===== Supplied entries =====

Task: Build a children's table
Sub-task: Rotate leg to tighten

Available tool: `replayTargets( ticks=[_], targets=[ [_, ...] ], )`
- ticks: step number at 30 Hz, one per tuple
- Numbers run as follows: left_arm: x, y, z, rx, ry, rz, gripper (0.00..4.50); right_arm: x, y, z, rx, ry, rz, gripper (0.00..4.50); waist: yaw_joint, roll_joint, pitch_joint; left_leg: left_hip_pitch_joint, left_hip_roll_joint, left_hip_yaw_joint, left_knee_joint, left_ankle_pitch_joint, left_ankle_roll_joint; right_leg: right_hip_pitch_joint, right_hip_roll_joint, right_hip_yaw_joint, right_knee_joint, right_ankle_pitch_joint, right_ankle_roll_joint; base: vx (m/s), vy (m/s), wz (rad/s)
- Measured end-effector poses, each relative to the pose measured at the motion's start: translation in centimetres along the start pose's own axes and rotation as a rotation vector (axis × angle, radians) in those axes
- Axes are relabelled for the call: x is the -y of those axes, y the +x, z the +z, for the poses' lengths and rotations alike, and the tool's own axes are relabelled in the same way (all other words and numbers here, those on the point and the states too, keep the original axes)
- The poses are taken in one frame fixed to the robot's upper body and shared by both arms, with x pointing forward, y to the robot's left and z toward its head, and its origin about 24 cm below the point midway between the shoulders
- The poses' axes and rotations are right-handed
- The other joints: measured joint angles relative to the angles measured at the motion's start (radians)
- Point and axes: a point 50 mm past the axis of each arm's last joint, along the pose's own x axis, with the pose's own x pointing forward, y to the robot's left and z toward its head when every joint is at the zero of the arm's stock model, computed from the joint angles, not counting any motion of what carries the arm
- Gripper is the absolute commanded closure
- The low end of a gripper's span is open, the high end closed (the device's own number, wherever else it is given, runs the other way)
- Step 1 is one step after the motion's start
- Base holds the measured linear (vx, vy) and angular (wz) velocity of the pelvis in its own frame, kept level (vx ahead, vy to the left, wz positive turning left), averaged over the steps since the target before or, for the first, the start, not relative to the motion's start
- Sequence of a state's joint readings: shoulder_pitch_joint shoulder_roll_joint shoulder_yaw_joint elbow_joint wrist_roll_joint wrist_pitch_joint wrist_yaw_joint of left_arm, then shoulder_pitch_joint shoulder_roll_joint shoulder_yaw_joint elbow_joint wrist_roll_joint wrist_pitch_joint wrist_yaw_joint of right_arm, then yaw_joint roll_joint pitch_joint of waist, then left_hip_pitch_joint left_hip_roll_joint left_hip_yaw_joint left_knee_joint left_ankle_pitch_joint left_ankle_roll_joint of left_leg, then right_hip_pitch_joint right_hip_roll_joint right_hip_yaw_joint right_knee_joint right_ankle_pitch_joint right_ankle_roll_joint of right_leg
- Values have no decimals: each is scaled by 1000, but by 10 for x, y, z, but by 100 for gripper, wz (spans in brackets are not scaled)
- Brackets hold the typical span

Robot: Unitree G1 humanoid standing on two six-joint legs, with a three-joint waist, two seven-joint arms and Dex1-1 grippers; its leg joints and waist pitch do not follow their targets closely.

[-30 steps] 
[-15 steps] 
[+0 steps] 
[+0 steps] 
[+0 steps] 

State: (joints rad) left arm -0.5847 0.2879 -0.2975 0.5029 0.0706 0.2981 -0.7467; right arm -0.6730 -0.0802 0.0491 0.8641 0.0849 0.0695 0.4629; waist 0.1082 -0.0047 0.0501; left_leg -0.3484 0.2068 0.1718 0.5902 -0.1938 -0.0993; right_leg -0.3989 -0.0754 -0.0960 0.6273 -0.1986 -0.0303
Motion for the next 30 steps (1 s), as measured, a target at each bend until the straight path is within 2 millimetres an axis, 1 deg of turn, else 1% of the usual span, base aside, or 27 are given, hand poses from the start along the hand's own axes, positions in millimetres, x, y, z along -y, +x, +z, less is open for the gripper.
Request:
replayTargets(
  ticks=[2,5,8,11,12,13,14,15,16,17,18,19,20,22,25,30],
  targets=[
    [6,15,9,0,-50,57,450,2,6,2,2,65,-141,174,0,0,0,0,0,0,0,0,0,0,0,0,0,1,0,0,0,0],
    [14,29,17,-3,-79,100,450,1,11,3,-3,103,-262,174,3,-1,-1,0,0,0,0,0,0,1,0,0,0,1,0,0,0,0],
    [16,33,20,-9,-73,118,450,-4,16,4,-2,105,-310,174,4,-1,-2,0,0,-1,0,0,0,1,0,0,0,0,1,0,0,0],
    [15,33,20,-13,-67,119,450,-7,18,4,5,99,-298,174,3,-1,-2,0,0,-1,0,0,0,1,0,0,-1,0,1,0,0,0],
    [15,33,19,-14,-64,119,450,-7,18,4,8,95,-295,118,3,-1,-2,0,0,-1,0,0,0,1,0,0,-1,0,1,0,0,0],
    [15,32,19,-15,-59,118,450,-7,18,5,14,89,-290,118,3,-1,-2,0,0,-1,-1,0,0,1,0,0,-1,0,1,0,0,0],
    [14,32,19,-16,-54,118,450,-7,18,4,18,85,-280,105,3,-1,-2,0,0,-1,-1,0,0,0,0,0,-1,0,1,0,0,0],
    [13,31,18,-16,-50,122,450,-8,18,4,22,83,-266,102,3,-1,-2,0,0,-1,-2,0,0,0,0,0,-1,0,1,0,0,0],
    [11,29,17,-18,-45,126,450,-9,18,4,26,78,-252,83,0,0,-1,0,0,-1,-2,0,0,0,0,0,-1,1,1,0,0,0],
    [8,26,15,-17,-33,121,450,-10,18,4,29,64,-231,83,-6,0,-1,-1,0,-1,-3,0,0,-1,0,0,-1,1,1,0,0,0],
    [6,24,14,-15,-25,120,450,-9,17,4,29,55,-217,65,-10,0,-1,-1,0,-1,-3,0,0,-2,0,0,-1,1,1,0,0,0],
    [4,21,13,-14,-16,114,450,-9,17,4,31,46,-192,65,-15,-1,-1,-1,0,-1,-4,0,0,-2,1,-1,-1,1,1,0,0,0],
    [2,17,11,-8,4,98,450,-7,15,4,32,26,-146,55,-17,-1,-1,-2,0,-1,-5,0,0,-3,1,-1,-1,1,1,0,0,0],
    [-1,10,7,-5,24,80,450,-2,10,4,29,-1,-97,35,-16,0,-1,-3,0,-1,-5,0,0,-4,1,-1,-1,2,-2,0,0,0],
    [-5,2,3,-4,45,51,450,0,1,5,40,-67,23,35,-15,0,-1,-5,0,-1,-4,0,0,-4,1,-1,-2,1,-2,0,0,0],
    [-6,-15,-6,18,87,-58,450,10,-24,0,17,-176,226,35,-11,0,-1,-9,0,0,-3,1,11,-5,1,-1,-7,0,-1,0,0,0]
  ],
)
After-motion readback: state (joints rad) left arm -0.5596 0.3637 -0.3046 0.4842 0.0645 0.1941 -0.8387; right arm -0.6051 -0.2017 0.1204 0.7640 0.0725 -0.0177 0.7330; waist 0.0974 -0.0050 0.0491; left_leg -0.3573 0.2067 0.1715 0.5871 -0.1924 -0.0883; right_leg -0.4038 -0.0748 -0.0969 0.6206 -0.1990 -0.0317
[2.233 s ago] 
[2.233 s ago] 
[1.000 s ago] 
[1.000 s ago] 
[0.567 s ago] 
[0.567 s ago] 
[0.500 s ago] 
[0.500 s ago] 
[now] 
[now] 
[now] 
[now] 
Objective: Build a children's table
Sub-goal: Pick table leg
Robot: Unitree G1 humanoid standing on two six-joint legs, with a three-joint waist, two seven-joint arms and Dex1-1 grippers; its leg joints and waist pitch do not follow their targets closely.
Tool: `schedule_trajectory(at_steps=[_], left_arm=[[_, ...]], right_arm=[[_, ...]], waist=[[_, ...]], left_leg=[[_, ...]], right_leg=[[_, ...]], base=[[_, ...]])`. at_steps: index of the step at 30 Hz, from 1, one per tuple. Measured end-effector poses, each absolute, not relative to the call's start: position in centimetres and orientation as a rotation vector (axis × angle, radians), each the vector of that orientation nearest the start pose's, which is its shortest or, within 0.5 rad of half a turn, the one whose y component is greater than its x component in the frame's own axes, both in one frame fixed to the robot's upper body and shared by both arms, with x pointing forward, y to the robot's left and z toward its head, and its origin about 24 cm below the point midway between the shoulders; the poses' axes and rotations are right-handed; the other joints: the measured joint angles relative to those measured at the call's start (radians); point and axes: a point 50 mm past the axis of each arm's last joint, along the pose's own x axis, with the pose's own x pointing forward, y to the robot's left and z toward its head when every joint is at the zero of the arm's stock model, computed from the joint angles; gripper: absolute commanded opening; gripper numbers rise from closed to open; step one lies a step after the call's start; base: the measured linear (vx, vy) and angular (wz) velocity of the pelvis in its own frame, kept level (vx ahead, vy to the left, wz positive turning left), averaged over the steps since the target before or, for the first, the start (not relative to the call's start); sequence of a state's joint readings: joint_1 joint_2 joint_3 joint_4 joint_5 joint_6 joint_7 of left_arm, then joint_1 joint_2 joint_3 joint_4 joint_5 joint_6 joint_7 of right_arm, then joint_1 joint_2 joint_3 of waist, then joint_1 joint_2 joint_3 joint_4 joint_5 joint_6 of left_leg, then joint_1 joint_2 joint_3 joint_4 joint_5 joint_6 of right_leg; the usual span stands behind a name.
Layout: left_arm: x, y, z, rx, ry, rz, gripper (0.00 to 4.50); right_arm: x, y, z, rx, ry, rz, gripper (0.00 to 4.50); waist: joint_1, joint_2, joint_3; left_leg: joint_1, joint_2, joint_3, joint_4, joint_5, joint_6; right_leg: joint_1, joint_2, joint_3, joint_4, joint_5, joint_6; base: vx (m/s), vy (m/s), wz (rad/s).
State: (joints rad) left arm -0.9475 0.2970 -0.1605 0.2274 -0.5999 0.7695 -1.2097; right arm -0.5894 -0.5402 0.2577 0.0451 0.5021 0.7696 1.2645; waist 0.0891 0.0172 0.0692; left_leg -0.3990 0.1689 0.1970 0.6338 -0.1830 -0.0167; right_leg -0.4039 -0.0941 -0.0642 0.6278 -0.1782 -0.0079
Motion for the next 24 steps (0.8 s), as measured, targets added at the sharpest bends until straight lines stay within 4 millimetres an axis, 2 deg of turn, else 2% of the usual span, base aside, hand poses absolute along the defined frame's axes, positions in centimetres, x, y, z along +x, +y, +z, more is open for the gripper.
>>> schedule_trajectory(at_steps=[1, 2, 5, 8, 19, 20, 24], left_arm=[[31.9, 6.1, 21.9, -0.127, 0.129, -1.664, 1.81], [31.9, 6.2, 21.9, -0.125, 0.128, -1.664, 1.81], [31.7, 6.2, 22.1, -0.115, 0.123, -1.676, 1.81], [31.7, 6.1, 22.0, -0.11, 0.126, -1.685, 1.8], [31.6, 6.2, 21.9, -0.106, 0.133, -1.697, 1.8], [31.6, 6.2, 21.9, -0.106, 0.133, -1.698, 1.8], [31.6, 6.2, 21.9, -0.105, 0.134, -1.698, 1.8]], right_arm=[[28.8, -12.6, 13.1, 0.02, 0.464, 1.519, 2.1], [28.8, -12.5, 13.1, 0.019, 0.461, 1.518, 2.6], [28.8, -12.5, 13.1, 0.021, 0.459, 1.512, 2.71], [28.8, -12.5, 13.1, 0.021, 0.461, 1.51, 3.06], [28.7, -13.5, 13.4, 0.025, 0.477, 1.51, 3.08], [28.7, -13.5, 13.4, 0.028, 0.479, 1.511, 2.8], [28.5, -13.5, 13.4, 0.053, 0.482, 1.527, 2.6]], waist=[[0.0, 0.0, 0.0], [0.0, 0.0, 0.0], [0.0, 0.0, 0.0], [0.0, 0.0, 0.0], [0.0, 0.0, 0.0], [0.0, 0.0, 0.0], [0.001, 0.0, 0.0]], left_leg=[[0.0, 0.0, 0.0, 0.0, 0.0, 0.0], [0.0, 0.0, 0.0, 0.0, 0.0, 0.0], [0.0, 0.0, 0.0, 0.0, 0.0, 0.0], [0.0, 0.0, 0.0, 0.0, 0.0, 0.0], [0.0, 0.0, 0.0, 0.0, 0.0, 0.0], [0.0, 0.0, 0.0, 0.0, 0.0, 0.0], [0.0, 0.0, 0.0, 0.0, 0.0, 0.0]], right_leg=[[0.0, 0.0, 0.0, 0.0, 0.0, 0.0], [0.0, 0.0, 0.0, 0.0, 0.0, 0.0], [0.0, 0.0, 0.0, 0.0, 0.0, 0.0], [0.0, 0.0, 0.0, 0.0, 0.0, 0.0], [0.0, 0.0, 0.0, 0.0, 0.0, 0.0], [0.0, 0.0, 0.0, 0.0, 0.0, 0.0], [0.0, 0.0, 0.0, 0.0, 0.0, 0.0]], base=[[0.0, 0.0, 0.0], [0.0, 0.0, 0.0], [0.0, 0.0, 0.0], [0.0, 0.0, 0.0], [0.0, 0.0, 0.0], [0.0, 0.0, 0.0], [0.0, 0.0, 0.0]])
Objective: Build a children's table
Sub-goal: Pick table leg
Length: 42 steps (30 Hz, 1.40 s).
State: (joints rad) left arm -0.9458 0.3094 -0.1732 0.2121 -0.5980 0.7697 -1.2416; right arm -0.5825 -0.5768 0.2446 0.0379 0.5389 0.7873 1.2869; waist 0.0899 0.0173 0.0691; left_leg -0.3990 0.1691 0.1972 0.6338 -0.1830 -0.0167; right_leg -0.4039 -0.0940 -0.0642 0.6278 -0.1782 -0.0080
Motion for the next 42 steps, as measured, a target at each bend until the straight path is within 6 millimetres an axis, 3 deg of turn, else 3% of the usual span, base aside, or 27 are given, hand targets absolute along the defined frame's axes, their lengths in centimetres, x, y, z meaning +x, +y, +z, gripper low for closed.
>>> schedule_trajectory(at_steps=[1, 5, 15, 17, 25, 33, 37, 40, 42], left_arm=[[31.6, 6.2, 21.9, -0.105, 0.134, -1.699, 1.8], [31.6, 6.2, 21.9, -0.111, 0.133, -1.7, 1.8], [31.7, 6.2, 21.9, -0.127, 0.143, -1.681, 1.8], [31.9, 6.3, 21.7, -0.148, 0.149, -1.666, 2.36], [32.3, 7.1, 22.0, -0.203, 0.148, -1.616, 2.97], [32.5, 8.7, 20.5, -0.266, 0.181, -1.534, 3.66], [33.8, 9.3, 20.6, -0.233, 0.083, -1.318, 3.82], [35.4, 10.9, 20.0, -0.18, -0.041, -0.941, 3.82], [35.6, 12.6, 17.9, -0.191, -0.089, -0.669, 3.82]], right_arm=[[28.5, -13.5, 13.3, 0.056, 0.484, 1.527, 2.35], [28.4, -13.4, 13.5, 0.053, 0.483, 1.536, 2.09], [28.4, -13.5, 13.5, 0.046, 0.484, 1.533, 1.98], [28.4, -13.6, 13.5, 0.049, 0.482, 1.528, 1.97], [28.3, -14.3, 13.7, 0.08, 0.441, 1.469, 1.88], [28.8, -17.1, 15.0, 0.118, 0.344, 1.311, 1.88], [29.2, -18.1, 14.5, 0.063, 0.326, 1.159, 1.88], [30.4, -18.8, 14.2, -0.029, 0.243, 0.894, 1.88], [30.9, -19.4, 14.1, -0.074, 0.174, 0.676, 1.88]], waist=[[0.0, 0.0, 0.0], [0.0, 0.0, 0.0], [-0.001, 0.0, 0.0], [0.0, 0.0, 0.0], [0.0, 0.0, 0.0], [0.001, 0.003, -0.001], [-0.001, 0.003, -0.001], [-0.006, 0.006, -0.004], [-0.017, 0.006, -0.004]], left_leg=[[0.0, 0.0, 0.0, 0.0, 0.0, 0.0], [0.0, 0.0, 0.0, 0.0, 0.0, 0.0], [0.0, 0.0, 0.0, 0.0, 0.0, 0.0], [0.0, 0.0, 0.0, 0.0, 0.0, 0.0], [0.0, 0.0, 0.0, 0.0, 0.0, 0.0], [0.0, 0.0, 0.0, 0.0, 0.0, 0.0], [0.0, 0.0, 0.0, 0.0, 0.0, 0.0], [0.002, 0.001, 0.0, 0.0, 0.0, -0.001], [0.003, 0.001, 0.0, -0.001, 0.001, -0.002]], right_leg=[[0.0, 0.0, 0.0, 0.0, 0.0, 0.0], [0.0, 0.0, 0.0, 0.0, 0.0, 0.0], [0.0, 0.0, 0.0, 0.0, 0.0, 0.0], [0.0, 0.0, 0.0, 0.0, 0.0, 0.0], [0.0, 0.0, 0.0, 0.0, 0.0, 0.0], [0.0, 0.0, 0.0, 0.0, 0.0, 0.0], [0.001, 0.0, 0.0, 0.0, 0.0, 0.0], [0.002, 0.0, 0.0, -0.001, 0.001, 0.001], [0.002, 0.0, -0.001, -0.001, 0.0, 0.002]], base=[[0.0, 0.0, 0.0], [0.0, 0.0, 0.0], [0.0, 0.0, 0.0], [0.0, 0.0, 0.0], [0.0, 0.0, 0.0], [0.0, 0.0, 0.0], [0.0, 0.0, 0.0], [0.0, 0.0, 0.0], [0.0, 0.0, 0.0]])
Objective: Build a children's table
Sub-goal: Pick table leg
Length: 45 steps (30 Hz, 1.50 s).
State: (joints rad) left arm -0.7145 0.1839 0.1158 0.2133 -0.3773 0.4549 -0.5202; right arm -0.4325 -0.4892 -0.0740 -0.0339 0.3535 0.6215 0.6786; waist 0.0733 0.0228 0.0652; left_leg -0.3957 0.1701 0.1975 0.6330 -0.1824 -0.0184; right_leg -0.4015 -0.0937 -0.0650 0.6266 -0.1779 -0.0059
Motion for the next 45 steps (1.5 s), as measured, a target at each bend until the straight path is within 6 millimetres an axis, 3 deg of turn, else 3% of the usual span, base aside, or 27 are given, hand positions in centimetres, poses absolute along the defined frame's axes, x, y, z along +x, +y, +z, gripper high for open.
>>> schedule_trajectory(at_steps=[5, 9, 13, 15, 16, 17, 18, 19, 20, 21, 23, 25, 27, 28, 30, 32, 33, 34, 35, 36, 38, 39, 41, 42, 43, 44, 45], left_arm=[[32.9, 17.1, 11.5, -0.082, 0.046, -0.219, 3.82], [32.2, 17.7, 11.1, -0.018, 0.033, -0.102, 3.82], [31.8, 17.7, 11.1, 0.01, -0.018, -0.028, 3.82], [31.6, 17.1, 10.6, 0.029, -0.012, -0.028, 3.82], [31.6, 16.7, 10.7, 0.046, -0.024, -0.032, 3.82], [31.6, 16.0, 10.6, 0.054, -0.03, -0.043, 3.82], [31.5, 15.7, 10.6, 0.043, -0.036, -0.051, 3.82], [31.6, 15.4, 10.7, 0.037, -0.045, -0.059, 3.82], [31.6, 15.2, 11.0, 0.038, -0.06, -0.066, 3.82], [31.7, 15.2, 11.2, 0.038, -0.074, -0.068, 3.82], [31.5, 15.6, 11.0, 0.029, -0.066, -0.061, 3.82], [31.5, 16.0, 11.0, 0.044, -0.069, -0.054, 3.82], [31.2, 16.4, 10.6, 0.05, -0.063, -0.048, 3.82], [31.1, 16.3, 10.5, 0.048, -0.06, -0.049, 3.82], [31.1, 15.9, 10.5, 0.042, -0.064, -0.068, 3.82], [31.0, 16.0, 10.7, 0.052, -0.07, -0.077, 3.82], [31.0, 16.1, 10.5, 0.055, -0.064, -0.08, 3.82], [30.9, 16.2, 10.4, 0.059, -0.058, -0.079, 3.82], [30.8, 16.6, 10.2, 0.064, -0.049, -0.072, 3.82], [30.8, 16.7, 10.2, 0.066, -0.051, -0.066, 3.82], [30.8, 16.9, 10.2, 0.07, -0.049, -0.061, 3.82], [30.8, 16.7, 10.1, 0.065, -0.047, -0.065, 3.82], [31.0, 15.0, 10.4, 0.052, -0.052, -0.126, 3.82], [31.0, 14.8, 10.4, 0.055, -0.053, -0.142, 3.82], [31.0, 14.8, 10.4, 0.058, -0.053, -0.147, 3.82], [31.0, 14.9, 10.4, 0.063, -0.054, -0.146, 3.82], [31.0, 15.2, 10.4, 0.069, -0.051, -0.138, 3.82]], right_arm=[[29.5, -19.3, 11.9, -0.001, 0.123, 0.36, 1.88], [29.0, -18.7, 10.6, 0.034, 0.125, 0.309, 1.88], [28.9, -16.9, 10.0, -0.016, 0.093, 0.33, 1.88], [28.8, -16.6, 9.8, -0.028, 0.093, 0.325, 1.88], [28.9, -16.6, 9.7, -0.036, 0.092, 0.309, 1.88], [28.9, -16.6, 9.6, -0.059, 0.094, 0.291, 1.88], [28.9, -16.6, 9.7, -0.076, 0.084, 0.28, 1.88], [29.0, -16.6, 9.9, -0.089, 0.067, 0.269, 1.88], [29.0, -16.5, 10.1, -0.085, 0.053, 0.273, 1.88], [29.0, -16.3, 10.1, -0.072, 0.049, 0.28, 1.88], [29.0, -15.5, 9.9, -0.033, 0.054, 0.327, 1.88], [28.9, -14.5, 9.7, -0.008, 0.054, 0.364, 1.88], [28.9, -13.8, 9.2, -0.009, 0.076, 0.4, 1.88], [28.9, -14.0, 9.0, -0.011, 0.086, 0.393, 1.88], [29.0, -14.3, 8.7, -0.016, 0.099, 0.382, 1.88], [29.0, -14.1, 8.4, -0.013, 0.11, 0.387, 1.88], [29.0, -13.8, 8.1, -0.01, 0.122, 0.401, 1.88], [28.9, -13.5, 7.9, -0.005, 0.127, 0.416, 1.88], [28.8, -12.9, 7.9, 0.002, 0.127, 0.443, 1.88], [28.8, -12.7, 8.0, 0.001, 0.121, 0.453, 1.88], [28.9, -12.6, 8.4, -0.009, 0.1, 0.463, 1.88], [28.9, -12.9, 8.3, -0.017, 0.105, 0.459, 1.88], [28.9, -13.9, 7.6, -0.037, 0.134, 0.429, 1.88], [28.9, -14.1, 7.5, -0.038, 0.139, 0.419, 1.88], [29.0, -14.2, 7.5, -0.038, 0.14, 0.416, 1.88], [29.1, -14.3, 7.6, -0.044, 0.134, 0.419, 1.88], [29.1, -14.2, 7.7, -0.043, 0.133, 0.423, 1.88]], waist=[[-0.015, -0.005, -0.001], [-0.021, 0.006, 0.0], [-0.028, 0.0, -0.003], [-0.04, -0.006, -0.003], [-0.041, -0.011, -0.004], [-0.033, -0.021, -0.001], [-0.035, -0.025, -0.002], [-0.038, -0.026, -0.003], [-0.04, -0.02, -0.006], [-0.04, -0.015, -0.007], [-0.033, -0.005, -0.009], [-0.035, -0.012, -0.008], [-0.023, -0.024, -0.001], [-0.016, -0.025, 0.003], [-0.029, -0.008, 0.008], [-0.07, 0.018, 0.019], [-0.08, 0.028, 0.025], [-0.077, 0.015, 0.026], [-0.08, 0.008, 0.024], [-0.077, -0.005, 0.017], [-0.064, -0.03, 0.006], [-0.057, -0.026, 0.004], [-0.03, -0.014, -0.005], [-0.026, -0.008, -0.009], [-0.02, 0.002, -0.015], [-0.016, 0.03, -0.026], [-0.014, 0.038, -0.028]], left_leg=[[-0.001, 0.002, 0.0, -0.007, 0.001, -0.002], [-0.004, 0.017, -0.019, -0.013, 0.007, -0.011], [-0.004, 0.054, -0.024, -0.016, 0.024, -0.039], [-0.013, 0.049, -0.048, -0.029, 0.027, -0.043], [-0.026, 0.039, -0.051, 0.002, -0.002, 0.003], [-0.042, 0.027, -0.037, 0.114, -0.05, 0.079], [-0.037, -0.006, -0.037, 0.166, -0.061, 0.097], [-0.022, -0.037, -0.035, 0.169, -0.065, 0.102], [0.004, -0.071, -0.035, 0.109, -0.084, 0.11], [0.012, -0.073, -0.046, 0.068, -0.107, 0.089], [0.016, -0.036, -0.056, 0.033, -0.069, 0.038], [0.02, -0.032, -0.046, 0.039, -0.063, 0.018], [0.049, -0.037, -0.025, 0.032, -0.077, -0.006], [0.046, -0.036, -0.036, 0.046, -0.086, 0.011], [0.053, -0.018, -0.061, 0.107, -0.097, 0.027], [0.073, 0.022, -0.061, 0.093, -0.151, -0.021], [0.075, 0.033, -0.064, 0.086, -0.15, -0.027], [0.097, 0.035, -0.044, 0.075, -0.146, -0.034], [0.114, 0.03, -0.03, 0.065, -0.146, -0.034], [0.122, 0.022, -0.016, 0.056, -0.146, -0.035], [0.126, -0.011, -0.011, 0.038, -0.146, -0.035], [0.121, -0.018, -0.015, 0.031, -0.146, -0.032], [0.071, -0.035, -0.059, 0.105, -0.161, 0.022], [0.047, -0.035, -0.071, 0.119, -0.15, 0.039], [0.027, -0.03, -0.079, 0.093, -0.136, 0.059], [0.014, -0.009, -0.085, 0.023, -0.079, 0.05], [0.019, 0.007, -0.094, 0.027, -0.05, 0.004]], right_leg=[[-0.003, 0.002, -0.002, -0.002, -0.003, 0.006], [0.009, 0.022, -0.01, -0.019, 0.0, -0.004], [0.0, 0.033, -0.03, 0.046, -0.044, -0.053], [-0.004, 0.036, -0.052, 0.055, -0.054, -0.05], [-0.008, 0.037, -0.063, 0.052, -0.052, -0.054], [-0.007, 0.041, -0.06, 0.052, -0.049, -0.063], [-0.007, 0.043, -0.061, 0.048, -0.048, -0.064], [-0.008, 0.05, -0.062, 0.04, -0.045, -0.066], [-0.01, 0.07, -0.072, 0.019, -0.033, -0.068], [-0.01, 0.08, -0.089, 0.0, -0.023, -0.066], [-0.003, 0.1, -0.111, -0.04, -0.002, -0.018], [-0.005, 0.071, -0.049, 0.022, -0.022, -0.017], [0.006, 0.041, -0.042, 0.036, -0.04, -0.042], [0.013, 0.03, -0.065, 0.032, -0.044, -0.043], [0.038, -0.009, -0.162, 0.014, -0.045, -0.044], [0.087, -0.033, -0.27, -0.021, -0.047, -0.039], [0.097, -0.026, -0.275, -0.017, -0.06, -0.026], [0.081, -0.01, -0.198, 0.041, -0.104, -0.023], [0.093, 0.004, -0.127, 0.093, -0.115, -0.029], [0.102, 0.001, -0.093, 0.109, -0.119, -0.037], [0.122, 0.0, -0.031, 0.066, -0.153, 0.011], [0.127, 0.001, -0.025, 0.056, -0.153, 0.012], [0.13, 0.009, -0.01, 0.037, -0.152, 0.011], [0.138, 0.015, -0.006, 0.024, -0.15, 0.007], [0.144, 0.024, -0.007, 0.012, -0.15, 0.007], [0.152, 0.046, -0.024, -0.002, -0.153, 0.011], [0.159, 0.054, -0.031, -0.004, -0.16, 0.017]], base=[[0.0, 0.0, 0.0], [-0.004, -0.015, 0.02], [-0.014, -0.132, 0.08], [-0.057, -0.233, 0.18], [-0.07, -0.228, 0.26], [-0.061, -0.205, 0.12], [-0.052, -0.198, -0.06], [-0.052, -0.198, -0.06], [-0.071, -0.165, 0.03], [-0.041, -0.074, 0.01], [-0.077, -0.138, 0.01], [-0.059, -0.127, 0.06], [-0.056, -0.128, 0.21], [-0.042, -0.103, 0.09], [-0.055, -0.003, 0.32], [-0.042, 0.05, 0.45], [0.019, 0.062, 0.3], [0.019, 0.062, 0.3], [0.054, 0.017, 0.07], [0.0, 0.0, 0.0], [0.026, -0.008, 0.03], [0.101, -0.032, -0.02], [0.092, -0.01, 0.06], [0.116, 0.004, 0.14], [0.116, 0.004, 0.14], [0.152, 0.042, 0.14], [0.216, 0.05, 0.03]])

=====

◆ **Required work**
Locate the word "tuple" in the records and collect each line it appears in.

◆ **Task output**
- ticks: step number at 30 Hz, one per tuple
Tool: `schedule_trajectory(at_steps=[_], left_arm=[[_, ...]], right_arm=[[_, ...]], waist=[[_, ...]], left_leg=[[_, ...]], right_leg=[[_, ...]], base=[[_, ...]])`. at_steps: index of the step at 30 Hz, from 1, one per tuple. Measured end-effector poses, each absolute, not relative to the call's start: position in centimetres and orientation as a rotation vector (axis × angle, radians), each the vector of that orientation nearest the start pose's, which is its shortest or, within 0.5 rad of half a turn, the one whose y component is greater than its x component in the frame's own axes, both in one frame fixed to the robot's upper body and shared by both arms, with x pointing forward, y to the robot's left and z toward its head, and its origin about 24 cm below the point midway between the shoulders; the poses' axes and rotations are right-handed; the other joints: the measured joint angles relative to those measured at the call's start (radians); point and axes: a point 50 mm past the axis of each arm's last joint, along the pose's own x axis, with the pose's own x pointing forward, y to the robot's left and z toward its head when every joint is at the zero of the arm's stock model, computed from the joint angles; gripper: absolute commanded opening; gripper numbers rise from closed to open; step one lies a step after the call's start; base: the measured linear (vx, vy) and angular (wz) velocity of the pelvis in its own frame, kept level (vx ahead, vy to the left, wz positive turning left), averaged over the steps since the target before or, for the first, the start (not relative to the call's start); sequence of a state's joint readings: joint_1 joint_2 joint_3 joint_4 joint_5 joint_6 joint_7 of left_arm, then joint_1 joint_2 joint_3 joint_4 joint_5 joint_6 joint_7 of right_arm, then joint_1 joint_2 joint_3 of waist, then joint_1 joint_2 joint_3 joint_4 joint_5 joint_6 of left_leg, then joint_1 joint_2 joint_3 joint_4 joint_5 joint_6 of right_leg; the usual span stands behind a name.

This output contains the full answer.